En adaptant les données des biobanques à grande échelle et en extrayant des structures sous-jacentes explicatives et opérationnelles via l’analyse factorielle, cette étude souligne la valeur de la réduction dimensionnelle principielle et révèle des aperçus importants de la variation humaine. Les résultats mettent en lumière l’importance de se concentrer sur la structure de la variation humaine, fournissant un soutien crucial pour d’autres recherches sur les découvertes en santé et bien-être.

Cette recherche est particulièrement significative pour le domaine médical car les facteurs extraits, capturant les diagnostics, causes et conséquences telles que l’asthme et les maladies coronariennes d’une manière sans hypothèse préalable et axée sur les données, simplifient et clarifient la classification des maladies à partir de relations structurelles plus larges.

De plus, l’héritabilité des scores de facteurs et l’augmentation de la puissance des découvertes génétiques indiquent que plusieurs mesures inter-phénotypiques peuvent être considérées lors de l’étude des phénotypes humains complexes, en particulier ceux qui ne peuvent être capturés par des tests expérimentaux.

Points saillants et caractéristiques de l’étude

En appliquant des techniques de réduction de données basées sur des modèles à des centaines d’articles diversifiés dans les biobanques, cette étude a réussi à distiller le paysage phénotypique en constructions latentes compréhensibles lui conférant des axes de variation interprétables.

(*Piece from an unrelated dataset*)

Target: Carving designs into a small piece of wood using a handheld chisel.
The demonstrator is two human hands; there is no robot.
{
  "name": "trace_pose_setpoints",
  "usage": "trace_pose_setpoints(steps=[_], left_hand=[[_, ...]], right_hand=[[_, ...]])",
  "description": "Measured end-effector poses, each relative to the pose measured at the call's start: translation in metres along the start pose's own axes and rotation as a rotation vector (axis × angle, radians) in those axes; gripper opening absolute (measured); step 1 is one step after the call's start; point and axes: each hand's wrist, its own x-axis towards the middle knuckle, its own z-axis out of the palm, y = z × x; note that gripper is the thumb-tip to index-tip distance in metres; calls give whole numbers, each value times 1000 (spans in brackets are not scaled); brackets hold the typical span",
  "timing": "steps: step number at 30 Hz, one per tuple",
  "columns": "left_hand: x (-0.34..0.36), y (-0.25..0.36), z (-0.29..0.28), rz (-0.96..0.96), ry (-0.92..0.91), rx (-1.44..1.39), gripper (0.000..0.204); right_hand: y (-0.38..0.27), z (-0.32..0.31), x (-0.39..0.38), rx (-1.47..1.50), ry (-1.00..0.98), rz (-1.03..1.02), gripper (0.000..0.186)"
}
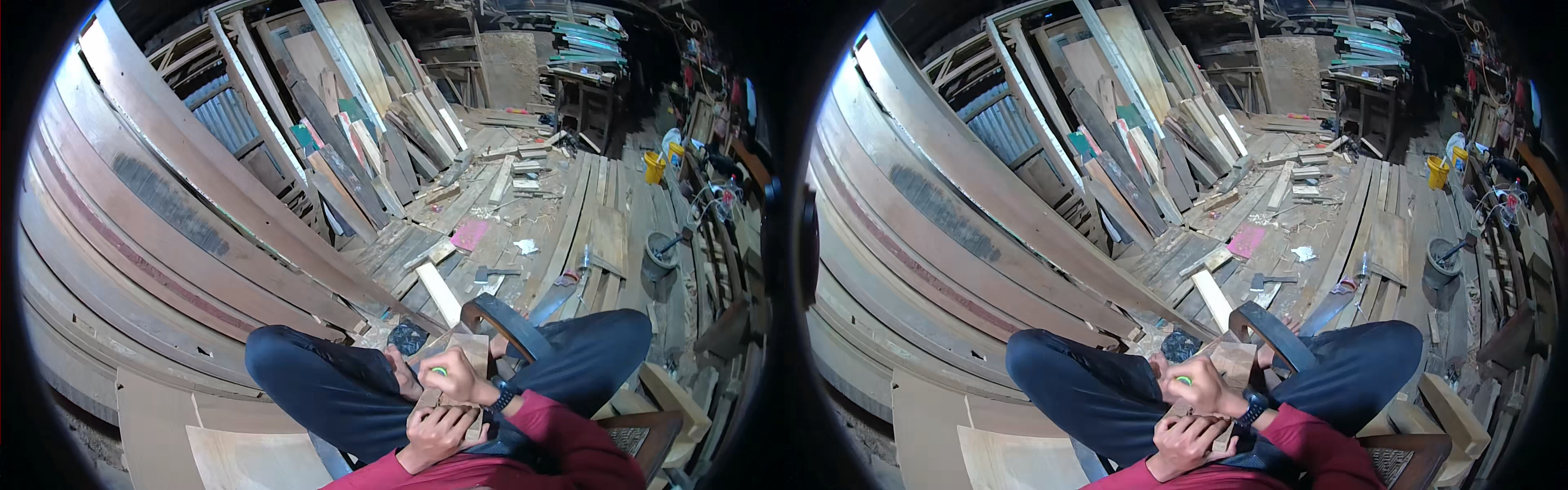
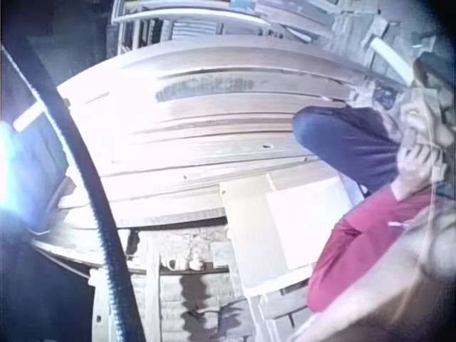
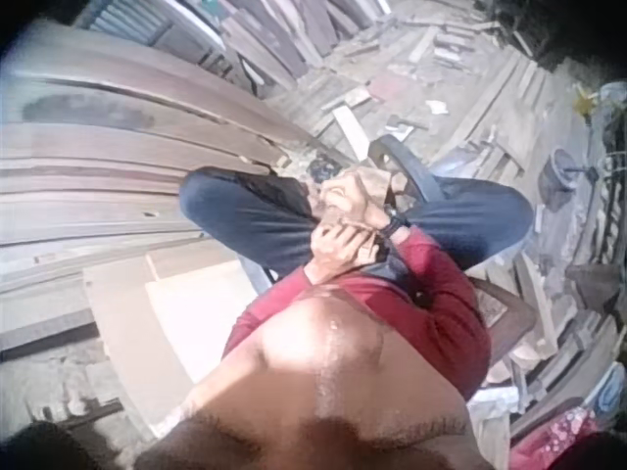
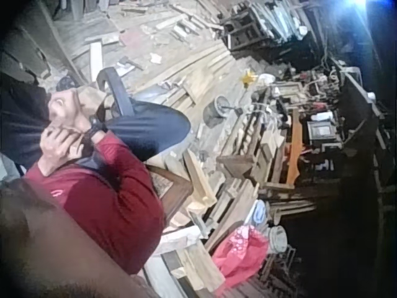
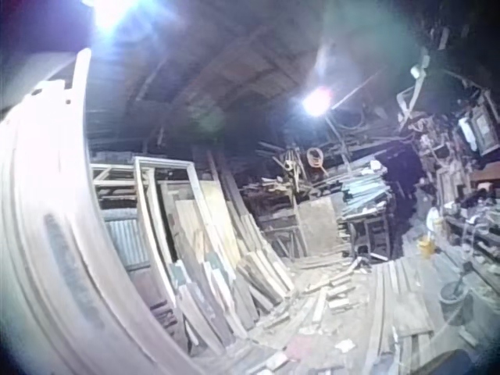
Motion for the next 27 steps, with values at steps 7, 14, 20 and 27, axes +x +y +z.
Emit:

Il est notable que cette décomposition ait révélé que le statut socio-économique est intrinsèquement lié à divers facteurs, ce qui soutient des hypothèses de longue date sur la séparation des éléments d’éducation, de revenu, de profession et d’autres éléments de statut. Cela pose les bases pour identifier les construits de ces facteurs dans différents contextes sociopolitiques, culturels et diagnostiques.

Résumé

Les résultats de l’étude montrent que l’analyse factorielle principielle, en modélisant les corrélations entre ensembles de données phénotypiques, offre une nouvelle perspective et un outil crucial pour comprendre les relations complexes entre la santé humaine, le comportement et les maladies.